В галерее идет кипучая суета смены. В квадратном отверстии, ведущем в глубь шахты, ходят на цепи, перекинутой высоко над крышей через блоки, две железных платформы. В то время когда одна из них подымается, – другая опускается на сотню сажен. Платформа точно чудом выскакивает из-под земли, нагруженная вагонетками с влажным, только что вырванным из недр земли углем. В один миг рабочие стаскивают вагонетки с платформы, ставят их на рельсы и бегом влекут на шахтенный двор. Пустая платформа тотчас же наполняется людьми. В машинное отделение дается условный знак электрическим звонком, платформа содрогается и внезапно с страшным грохотом исчезает из глаз, проваливается под землю. Проходит минута, другая, в продолжение которых ничего не слышно, кроме пыхтенья машины и лязганья бегущей цепи, и другая платформа, – но уже не с углем, а битком набитая мокрыми, черными и дрожащими от холода людьми, вылетает из-под земли, точно выброшенная наверх какой-то таинственной, невидимой и страшной силой. И эта смена людей и угля продолжается быстро, точно, однообразно, как ход огромной машины.

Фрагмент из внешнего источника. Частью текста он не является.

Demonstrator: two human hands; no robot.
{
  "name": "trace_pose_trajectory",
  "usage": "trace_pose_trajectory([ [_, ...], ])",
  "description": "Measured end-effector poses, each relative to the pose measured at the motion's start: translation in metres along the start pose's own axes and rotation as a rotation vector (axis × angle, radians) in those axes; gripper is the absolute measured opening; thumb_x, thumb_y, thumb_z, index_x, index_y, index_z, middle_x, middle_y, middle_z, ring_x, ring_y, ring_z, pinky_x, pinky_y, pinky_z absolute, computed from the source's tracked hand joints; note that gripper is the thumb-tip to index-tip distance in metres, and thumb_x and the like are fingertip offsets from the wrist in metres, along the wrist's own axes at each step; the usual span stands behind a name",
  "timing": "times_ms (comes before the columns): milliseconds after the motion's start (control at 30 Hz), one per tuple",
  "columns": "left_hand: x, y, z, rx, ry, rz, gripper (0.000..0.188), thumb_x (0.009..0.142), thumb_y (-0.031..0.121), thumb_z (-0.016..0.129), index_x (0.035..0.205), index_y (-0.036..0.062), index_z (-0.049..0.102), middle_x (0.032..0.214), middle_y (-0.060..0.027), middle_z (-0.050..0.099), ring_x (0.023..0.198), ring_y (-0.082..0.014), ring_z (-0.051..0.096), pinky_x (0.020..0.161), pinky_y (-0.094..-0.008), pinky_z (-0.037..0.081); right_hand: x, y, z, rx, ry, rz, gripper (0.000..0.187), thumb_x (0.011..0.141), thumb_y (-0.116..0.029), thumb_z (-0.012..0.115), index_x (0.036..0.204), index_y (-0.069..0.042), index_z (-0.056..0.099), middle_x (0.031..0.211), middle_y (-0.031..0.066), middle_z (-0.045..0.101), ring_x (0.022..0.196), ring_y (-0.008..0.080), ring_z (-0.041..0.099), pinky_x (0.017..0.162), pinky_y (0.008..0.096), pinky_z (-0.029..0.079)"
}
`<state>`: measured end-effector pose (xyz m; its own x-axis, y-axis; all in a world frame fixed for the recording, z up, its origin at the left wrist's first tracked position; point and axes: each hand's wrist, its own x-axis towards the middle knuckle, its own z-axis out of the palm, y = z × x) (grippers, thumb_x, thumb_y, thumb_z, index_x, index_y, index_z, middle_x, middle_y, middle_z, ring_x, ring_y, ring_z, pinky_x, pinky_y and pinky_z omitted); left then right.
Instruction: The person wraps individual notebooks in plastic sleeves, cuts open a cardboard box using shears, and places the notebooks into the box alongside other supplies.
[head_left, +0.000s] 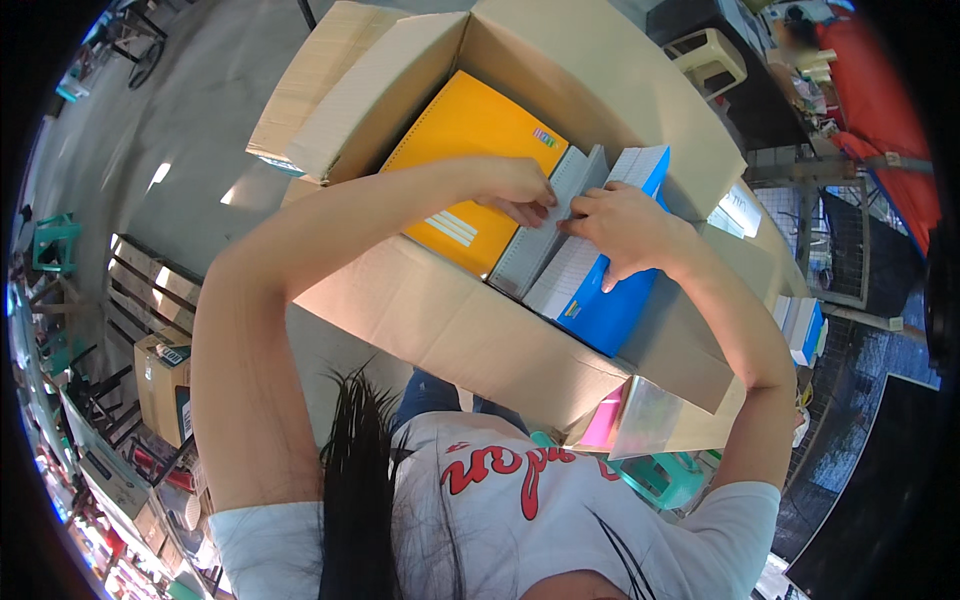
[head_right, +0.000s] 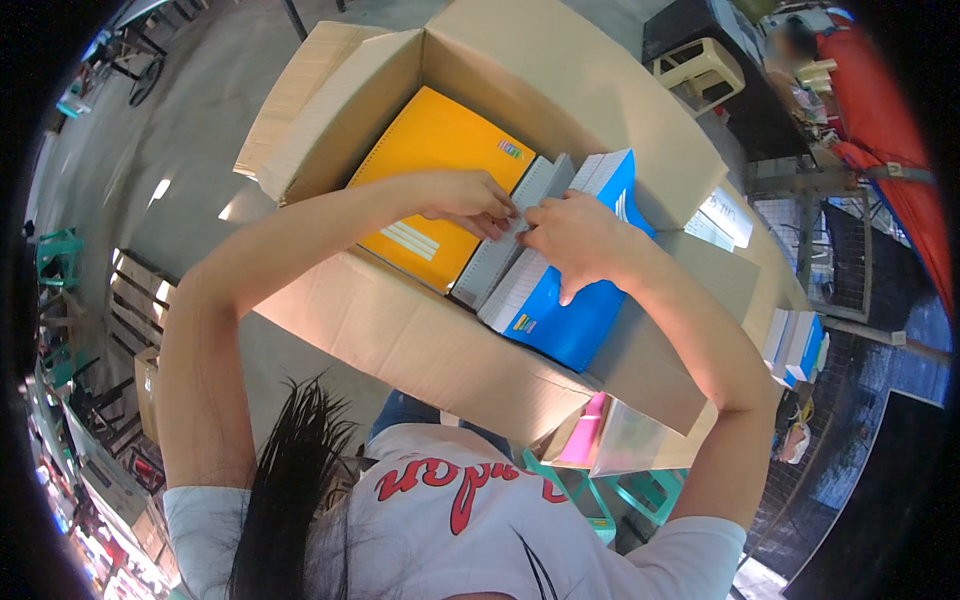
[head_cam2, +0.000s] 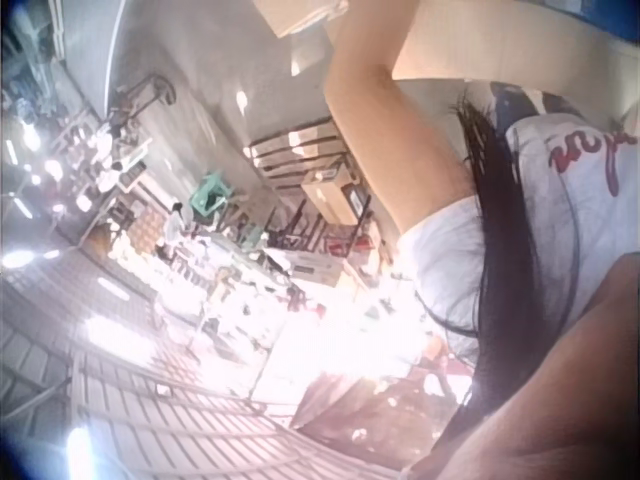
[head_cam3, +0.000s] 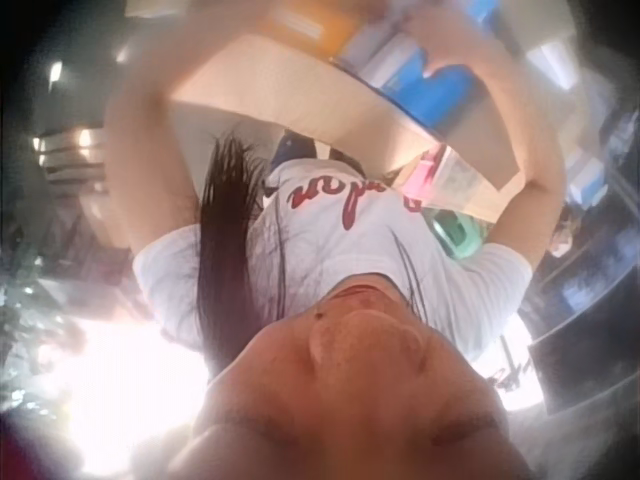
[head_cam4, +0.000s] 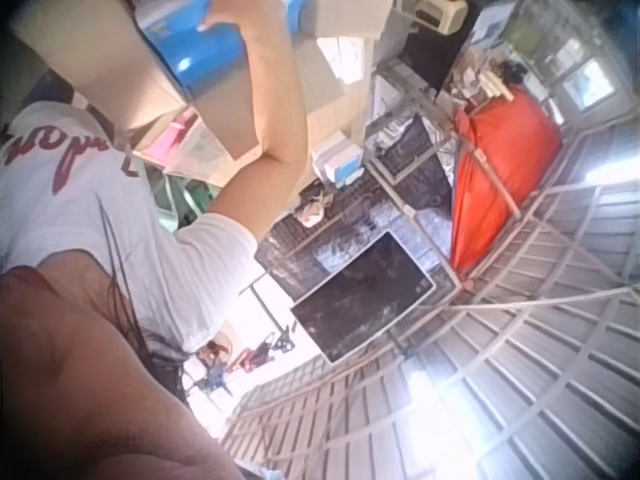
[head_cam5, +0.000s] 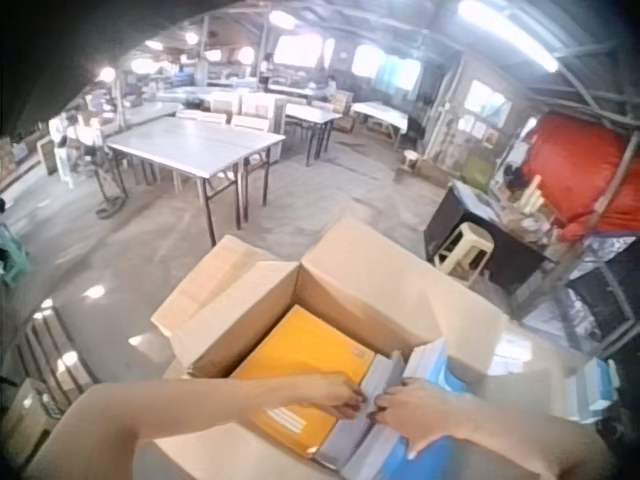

Васька Ломакин, или, как его прозвали шахтеры, вообще любящие хлесткие прозвища, Васька Кирпатый[1 - Курносый. (Прим. А. И. Куприна.)], стоит над отверстием главного ствола, поминутно извергающего из своих недр людей и уголь, и, слегка полуоткрыв рот, пристально смотрит вниз. Васька – двенадцатилетний мальчик с совершенно черным от угольной пыли лицом, на котором наивно и доверчиво смотрят голубые глаза, и со смешно вздернутым носом. Он тоже должен сейчас спуститься в шахту, но люди его партии еще не собрались, и он дожидается их.

Васька всего полгода как пришел из далекой деревни. Безобразный разгул и разнузданность шахтерской жизни еще не коснулись его чистой души. Он не курит, не пьет и не сквернословит, как его однолетки-рабочие, которые все поголовно напиваются по воскресеньям до бесчувствия, играют на деньги в карты и не выпускают папиросы изо рта. Кроме «Кирпатого», у него есть еще кличка «Мамкин», данная ему за то, что, поступая на службу, на вопрос штейгера: «Ты, поросенок, чей будешь?» – он наивно ответил: «А мамкин!» что вызвало взрыв громкого хохота и бешеный поток восхищенной ругани всей смены.